Take from the data every line in which the word "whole" is found.

============================================================

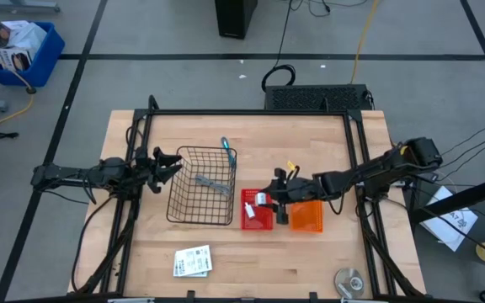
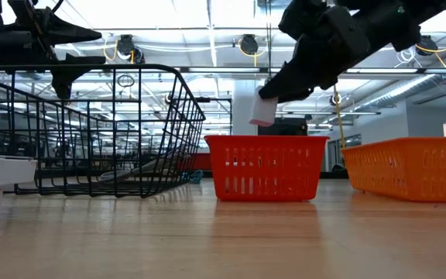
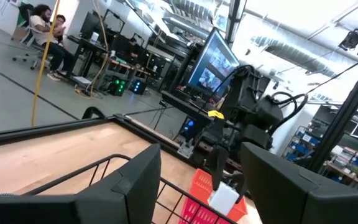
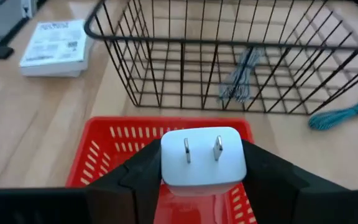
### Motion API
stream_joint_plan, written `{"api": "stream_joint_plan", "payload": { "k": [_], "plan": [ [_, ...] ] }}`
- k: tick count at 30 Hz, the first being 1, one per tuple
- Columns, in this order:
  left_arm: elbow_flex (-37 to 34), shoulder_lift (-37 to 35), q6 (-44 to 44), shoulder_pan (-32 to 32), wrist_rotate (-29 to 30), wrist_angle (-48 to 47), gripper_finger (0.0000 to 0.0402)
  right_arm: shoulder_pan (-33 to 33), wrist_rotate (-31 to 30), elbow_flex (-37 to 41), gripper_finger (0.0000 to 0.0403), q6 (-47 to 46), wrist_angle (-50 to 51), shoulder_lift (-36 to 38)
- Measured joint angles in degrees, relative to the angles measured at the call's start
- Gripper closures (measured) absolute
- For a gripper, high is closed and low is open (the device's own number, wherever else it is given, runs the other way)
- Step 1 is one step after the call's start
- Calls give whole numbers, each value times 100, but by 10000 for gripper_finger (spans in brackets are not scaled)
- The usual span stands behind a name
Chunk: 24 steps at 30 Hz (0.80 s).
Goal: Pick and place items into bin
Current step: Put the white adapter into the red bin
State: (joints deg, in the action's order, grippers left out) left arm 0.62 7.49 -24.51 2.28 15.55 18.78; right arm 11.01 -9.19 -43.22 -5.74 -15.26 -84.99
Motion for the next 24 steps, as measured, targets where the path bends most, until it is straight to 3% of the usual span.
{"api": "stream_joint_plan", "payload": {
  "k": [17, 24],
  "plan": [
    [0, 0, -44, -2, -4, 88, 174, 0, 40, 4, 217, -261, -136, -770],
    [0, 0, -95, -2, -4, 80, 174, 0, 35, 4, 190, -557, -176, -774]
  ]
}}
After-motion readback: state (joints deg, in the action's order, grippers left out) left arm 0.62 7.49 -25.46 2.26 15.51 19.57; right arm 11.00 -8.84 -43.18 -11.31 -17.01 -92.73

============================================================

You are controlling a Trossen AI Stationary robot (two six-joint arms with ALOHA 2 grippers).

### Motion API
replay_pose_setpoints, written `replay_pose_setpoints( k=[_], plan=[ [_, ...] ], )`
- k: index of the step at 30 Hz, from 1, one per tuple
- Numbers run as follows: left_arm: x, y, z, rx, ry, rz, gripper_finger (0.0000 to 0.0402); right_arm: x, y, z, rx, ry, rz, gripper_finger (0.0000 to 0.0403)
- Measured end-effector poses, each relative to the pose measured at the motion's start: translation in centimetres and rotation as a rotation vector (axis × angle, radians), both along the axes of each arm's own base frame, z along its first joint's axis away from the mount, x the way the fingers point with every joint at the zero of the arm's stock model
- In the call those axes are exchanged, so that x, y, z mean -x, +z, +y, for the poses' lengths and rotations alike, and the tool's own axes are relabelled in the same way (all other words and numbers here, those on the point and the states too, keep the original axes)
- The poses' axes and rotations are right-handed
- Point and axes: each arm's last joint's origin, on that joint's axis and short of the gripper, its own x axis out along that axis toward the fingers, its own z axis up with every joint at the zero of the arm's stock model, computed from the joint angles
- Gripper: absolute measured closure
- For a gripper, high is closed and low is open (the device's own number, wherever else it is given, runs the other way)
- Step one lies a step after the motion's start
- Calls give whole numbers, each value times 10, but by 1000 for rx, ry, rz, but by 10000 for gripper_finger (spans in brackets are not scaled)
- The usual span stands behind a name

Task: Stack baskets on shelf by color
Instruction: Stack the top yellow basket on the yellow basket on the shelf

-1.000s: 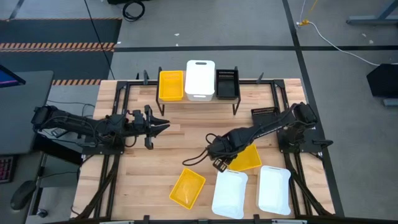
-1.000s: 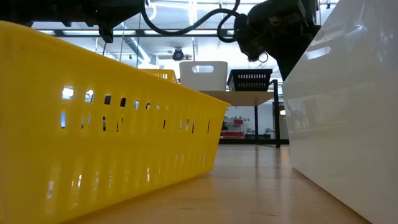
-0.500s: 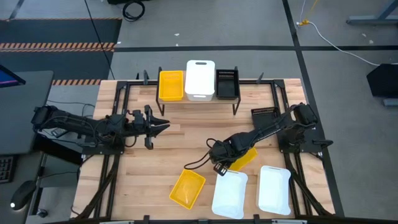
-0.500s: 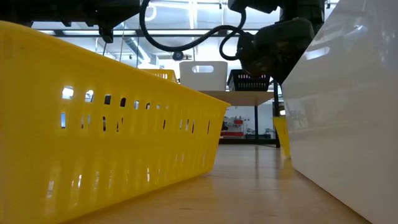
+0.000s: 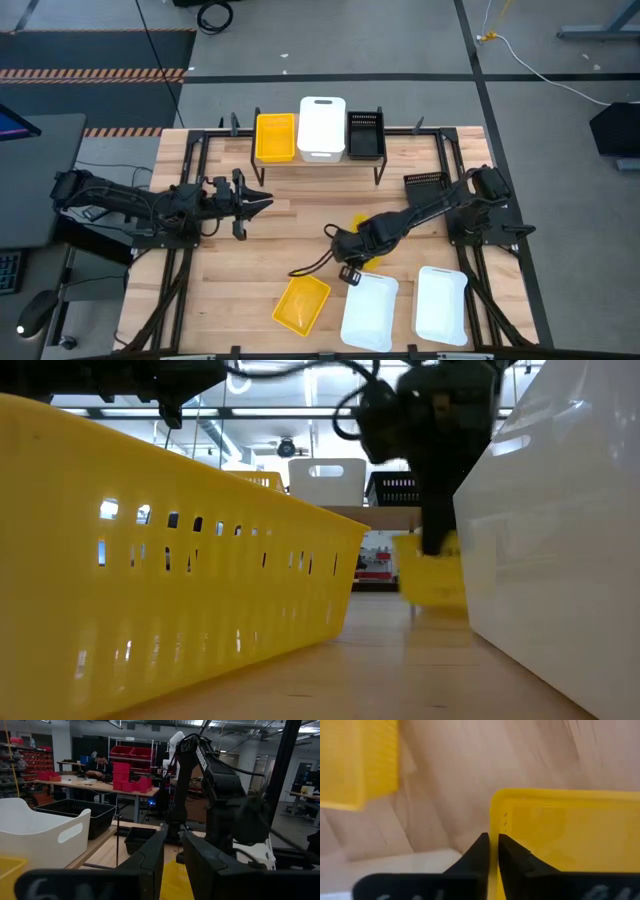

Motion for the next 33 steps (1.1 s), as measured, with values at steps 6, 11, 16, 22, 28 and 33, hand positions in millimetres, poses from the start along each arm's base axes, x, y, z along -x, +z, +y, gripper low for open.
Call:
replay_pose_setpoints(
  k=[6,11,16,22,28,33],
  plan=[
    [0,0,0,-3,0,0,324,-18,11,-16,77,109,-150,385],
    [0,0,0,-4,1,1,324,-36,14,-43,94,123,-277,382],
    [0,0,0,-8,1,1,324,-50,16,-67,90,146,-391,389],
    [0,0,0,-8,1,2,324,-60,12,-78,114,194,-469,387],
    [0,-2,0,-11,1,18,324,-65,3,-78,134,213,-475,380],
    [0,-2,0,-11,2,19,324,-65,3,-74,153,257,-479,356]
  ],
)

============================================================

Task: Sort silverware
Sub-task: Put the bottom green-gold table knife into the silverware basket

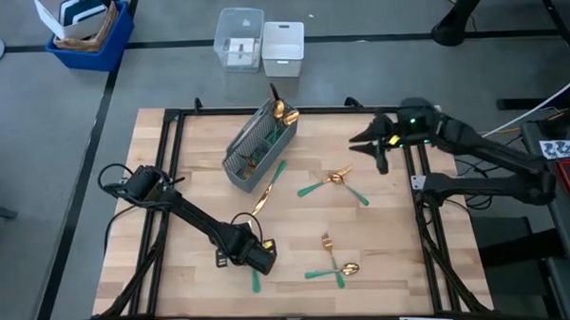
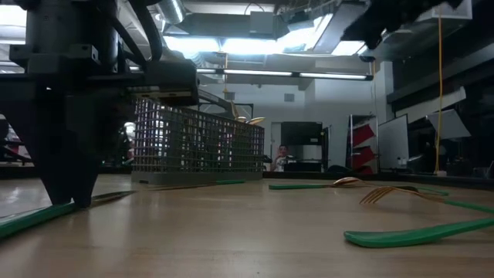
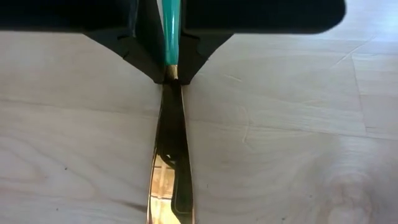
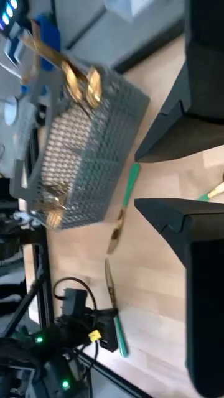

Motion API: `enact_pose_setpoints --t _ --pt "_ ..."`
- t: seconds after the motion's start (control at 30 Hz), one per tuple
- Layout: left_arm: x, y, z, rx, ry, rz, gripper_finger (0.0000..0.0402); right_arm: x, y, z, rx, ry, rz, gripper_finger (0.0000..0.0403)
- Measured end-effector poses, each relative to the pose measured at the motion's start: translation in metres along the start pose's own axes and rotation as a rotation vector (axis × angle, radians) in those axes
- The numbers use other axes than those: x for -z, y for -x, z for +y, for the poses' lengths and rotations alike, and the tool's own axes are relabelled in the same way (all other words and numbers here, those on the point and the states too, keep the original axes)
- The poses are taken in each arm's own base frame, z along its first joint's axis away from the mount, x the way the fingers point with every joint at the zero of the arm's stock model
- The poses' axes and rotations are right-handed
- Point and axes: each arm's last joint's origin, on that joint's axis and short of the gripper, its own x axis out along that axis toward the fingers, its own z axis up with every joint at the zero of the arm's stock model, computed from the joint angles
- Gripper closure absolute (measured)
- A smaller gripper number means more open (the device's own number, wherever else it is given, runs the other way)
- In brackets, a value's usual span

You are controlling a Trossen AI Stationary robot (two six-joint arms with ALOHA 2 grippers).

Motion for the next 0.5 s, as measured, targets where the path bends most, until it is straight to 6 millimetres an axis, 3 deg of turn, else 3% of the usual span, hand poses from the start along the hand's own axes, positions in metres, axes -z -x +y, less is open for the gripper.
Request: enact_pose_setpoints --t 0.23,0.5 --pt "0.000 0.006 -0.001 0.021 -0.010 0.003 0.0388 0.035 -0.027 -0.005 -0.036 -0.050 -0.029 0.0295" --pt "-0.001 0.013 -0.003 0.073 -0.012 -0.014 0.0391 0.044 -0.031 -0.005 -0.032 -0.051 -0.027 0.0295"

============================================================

__Response below__.
- Calls give whole numbers, each value times 100, but by 10000 for gripper_finger (spans in brackets are not scaled)
- Calls give whole numbers, each value times 10, but by 1000 for rx, ry, rz, but by 10000 for gripper_finger (spans in brackets are not scaled)

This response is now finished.